While we remain committed to supporting the advocates, researchers, and implementers who will gather together for knowledge exchange and advancement, strategic planning, and advocacy action at appropriate and considered fora, we cannot condone decisions that intentionally or unintentionally leave anyone behind. Therefore, we call on the International AIDS Society to:

  • Meet with local activists in Oakland, San Francisco and the U.S. to hear and respond to their concerns about the decision to bring AIDS2020 to the Bay Area.
  • Provide a transparent and open explanation of how the site decision for AIDS2020 was made.
  • Reconsider its decision to bring AIDS2020 to San Francisco and Oakland, including a request to the San Francisco organizers, in a gesture of global solidarity, to use the resources they have mobilized to support a low or middle-income country to host the conference.
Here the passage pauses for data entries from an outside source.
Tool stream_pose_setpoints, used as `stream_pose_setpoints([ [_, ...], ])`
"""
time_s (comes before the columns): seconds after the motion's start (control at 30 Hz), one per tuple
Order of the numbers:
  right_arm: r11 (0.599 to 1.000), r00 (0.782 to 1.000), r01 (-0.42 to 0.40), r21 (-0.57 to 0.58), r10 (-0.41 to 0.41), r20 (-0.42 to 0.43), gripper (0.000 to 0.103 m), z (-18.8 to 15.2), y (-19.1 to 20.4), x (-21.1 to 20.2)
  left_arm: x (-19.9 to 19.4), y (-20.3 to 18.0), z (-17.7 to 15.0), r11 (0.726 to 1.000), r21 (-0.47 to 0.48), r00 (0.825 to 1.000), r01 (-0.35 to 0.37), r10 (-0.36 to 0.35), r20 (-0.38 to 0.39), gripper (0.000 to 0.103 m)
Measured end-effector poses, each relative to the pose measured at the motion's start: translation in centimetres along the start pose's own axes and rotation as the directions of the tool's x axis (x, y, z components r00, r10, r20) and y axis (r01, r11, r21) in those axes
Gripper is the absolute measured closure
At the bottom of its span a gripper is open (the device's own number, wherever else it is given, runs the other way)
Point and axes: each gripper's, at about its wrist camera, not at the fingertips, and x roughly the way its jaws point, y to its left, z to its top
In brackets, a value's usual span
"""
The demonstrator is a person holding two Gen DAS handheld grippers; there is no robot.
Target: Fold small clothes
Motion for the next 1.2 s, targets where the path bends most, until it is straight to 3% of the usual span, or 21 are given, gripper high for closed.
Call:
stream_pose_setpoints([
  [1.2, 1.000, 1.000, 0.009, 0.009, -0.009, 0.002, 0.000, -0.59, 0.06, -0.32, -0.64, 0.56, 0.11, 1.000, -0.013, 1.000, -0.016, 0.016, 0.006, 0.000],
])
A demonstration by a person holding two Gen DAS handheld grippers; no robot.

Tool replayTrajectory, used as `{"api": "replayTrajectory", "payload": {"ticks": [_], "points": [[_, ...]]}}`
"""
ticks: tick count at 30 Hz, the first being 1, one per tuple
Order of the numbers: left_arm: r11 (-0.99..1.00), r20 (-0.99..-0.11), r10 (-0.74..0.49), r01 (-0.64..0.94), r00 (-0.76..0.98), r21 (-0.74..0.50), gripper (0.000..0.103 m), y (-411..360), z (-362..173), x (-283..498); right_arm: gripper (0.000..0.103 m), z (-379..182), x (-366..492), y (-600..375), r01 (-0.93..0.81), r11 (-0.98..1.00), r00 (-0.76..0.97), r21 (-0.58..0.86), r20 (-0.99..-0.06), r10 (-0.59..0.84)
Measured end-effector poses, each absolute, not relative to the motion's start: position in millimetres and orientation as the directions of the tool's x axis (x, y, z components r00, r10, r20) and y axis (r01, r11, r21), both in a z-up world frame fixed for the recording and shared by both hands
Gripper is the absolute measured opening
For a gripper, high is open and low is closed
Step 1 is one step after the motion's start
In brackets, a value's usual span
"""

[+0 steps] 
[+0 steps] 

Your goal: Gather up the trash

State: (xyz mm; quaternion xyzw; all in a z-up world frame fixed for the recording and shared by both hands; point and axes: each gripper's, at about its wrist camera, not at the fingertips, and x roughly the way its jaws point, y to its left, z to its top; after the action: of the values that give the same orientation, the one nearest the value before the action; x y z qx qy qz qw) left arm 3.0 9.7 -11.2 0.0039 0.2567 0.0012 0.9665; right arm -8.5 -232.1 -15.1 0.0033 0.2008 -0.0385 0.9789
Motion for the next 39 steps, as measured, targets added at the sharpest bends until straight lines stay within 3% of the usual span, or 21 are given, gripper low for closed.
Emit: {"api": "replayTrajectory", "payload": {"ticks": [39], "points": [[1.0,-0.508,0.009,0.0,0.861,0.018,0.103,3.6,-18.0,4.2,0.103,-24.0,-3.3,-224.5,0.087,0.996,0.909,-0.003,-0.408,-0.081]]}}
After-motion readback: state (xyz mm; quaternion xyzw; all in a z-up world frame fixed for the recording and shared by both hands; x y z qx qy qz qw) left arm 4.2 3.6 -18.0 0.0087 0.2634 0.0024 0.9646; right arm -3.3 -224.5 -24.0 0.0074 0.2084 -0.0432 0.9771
  • Engage communities worldwide in a thoughtful, transparent, and participatory exploration of the purpose for international HIV conferences in the present time and of alternative approaches for supporting scientific breakthroughs, critical information exchange, skills building, and opportunities for mobilization.
  • Commit to alternative models for producing International AIDS Conferences that are less expensive, less frequent, and purposefully in sync with critical policy and advocacy milestones or indicators set by the global HIV community, ultimately making it easier for cities in the global south to bid.
  • Create a public strategy to pro-actively engage with and ensure the participation of constituents who are most often left behind because of punitive legal and policy environments, including: lesbian, gay, bisexual and transgender people; people who use drugs; sex workers; people from majority Muslim countries; and people of color. This might include developing criteria for selecting host countries with optimal legal and policy environments to encourage safe and unhindered conference participation by all. 

People living with and most affected by HIV need a global response that thoughtfully takes into account political, economic, social, policy, and legal developments that exacerbate the negative impacts of HIV. We need a modernized, forward-thinking, proactive, and progressive global HIV movement, not an AIDS Inc. that habitually recycles old ideas using outdated formats and fora. This can only be possible when community partners are equally engaged in the process of selecting formats and venues for such conferences.